Stanbic operations rated top class


STANBIC Bank Zimbabwe has been awarded top class rating for its operating performance across the board by Africa’s leading credit rating agency, GCR Rating (GCR).

GCR said Stanbic had a solid and stable outlook, with a resilient financial profile.

It said Stanbic Bank’s affirmation as a top performer was underpinned by its strong competitive positioning, healthy capitalisation, relatively stable funding structure and adequate liquidity.

“The ratings are complemented by implicit/explicit group support from the bank’s parent, Standard Bank Group Limited SBGL). The outlook is restrained by the hyperinflationary environment, adverse unquantified ramifications of the on-going COVID-19 pandemic and monetary policy inconsistency,” GCR said in the statement.

“GCR positively notes Stanbic’s classification as a domestic systemically important bank. The bank’s operations are restricted to Zimbabwe given its position within the broader SBGL. Revenue stability is good and in line with top tiers.”

It acknowledged that Stanbic enjoyed a “demonstrated track record” of consistently sound revenue generation, in line with top-tier

GCR took into account the risk of value erosion of the monetary assets and capital as a result of hyperinflation and exchange rate devaluation, balancing the bank’s value preservation strategies supported by a significant foreign currency balance sheet.

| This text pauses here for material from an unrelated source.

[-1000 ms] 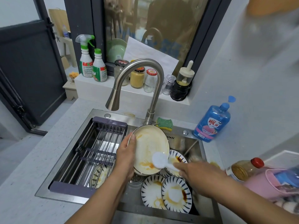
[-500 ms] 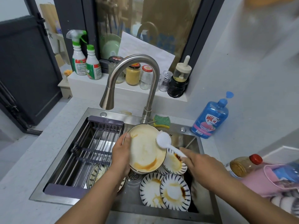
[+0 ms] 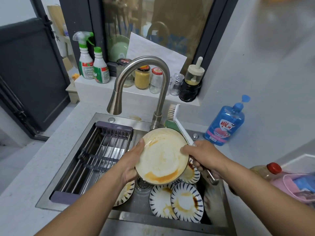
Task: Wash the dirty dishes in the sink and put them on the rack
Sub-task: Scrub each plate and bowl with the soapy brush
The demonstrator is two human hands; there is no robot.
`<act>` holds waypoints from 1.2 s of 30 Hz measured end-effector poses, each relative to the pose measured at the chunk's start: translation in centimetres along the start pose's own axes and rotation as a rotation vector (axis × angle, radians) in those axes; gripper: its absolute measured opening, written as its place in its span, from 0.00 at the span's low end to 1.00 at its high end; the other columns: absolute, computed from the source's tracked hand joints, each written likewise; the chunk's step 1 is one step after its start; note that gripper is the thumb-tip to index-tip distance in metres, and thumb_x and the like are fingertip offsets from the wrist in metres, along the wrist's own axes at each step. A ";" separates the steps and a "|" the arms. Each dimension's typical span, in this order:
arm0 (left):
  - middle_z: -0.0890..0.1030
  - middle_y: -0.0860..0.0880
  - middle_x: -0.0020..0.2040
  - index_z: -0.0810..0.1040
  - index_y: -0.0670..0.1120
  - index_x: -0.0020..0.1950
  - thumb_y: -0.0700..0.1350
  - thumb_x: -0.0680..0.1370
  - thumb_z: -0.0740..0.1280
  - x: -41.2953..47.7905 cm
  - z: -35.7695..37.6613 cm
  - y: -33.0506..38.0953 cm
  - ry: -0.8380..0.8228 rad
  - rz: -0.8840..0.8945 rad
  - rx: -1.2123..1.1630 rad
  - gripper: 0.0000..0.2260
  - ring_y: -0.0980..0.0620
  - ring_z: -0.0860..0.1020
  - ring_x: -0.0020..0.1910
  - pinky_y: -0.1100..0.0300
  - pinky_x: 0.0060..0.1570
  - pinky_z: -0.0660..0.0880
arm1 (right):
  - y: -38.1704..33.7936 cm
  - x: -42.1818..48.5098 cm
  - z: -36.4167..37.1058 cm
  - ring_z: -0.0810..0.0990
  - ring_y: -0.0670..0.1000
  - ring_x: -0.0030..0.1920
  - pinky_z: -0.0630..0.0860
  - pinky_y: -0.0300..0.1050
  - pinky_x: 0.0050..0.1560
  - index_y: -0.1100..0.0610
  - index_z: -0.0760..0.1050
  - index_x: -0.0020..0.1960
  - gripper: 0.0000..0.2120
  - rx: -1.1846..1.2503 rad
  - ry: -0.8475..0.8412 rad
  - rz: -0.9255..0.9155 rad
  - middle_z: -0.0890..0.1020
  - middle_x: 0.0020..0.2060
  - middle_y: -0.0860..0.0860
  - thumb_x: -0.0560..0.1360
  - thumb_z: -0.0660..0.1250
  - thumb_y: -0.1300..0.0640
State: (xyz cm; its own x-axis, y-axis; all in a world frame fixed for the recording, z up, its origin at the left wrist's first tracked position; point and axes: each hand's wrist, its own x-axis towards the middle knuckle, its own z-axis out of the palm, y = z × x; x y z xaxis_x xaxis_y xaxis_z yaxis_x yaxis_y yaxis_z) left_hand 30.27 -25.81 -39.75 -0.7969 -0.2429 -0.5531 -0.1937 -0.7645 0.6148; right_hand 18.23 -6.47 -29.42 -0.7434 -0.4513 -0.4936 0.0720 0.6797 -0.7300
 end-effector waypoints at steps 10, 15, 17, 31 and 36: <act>0.65 0.64 0.75 0.62 0.66 0.77 0.61 0.72 0.76 -5.6 1.7 0.6 -0.127 0.536 1.178 0.38 0.62 0.64 0.71 0.60 0.70 0.64 | 1.6 2.1 0.7 0.65 0.46 0.20 0.64 0.34 0.17 0.64 0.71 0.46 0.02 0.403 0.007 0.284 0.72 0.23 0.54 0.76 0.63 0.64; 0.77 0.62 0.68 0.67 0.64 0.74 0.45 0.76 0.74 -5.0 3.7 -2.3 -0.212 0.986 1.675 0.31 0.58 0.76 0.64 0.56 0.63 0.75 | 0.6 2.1 0.7 0.68 0.46 0.19 0.66 0.34 0.18 0.64 0.70 0.45 0.02 0.402 -0.019 0.281 0.73 0.26 0.56 0.76 0.62 0.65; 0.80 0.62 0.62 0.70 0.65 0.71 0.42 0.75 0.72 -4.2 4.3 -2.6 -0.137 0.994 1.619 0.30 0.58 0.78 0.57 0.57 0.53 0.76 | 0.2 1.7 0.7 0.69 0.46 0.20 0.67 0.35 0.18 0.65 0.72 0.46 0.05 0.322 -0.046 0.255 0.76 0.28 0.58 0.78 0.64 0.63; 0.82 0.52 0.50 0.78 0.51 0.57 0.32 0.70 0.77 -2.4 2.3 0.9 0.040 0.366 0.772 0.22 0.51 0.79 0.51 0.62 0.46 0.74 | -2.6 -6.0 -4.3 0.77 0.43 0.41 0.79 0.46 0.43 0.25 0.50 0.76 0.23 -1.222 -0.027 -0.661 0.73 0.36 0.39 0.81 0.44 0.32; 0.84 0.53 0.46 0.79 0.52 0.55 0.30 0.72 0.73 -3.3 2.3 0.5 0.016 0.382 0.715 0.20 0.58 0.82 0.44 0.64 0.41 0.78 | -2.7 -4.5 -5.9 0.75 0.47 0.45 0.78 0.48 0.45 0.25 0.52 0.75 0.23 -1.183 0.026 -0.557 0.74 0.41 0.39 0.81 0.43 0.32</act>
State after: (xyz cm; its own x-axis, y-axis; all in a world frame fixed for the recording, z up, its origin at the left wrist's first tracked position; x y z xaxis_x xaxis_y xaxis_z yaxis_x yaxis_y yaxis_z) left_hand 31.47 -23.98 -36.36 -0.8748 -0.4224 -0.2372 -0.2333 -0.0617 0.9704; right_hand 17.48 -2.82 -22.42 -0.4968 -0.8331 -0.2432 -0.8623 0.5056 0.0296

“Notable contribution towards capital growth continues to come from non-interest income primarily foreign exchange. We expect pressure on profitability to persist balancing the impact of hyperinflation on the net monetary asset balance sheet offset by growth in foreign currency income. Given the adverse operating conditions, reserve coverage was adequate,” it said.

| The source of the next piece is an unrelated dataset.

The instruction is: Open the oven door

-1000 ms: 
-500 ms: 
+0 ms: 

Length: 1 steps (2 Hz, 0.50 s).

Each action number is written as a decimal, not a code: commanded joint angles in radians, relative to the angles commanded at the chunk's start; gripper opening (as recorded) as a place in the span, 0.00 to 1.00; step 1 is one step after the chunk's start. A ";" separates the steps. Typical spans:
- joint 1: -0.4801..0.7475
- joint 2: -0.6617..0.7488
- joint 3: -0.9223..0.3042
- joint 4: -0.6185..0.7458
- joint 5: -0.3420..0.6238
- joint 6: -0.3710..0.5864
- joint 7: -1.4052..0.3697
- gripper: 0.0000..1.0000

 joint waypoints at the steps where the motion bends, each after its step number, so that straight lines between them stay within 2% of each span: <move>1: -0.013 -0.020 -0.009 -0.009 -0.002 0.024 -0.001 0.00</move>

GCR said Stanbic’s credit losses of 3% at December 2020 were within top tier industry range but this mostly reflected stage two transitions from the weak operating environment.

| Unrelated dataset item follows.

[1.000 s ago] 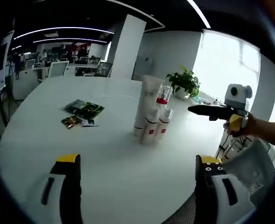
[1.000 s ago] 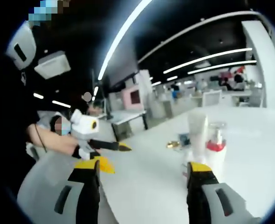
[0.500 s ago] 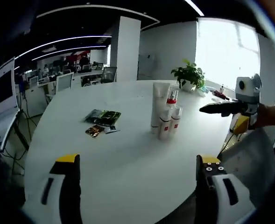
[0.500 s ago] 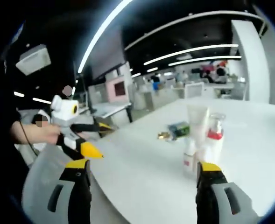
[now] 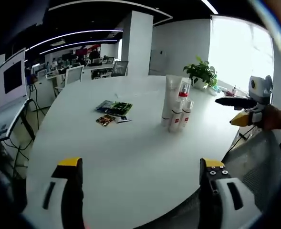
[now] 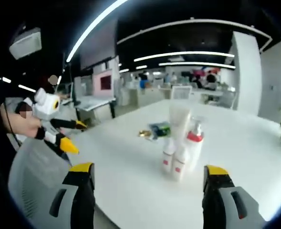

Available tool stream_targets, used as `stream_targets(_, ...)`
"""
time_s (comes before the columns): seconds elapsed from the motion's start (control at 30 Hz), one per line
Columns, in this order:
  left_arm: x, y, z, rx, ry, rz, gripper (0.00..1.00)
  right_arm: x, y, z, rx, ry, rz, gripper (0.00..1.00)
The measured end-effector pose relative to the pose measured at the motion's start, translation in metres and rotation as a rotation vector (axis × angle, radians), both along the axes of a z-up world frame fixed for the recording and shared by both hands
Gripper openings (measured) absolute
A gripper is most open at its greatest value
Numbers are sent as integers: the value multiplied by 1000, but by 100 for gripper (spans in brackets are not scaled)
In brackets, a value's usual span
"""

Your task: Arrange the skincare products in the storage area until every visible bottle or jar stands upright without overlapping.

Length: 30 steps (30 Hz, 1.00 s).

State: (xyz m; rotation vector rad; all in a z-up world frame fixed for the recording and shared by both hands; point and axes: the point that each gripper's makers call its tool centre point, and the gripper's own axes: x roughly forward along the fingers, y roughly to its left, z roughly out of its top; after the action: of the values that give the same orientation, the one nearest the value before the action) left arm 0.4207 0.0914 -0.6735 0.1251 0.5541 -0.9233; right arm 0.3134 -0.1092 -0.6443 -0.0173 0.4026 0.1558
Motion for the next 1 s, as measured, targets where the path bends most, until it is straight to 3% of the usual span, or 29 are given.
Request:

Stanbic has a very low stage three or gross non-performing loan ratio of below 0,1%.

However, this strength is partially offset by moderately high single name concentrations (top 20 was 41% of gross advances in March 2021) and a high proportion of unsecured lending (over 90%).

GCR noted that the bank had maintained a loan portfolio of good quality, exhibiting low delinquencies over the review period, supported by stringent underwriting standards and rigorous post-disbursement monitoring, despite a highly volatile operating environment.

“That said, there is some credit risk due to impact of harsh operating conditions and COVID-19 on affected borrowers. Foreign exchange risk is moderate, in the local context, the exchange rate has been stable since Q42020 and Stanbic ran a currency net open position, to the equivalent of 19% of shareholder funds in Q12021.”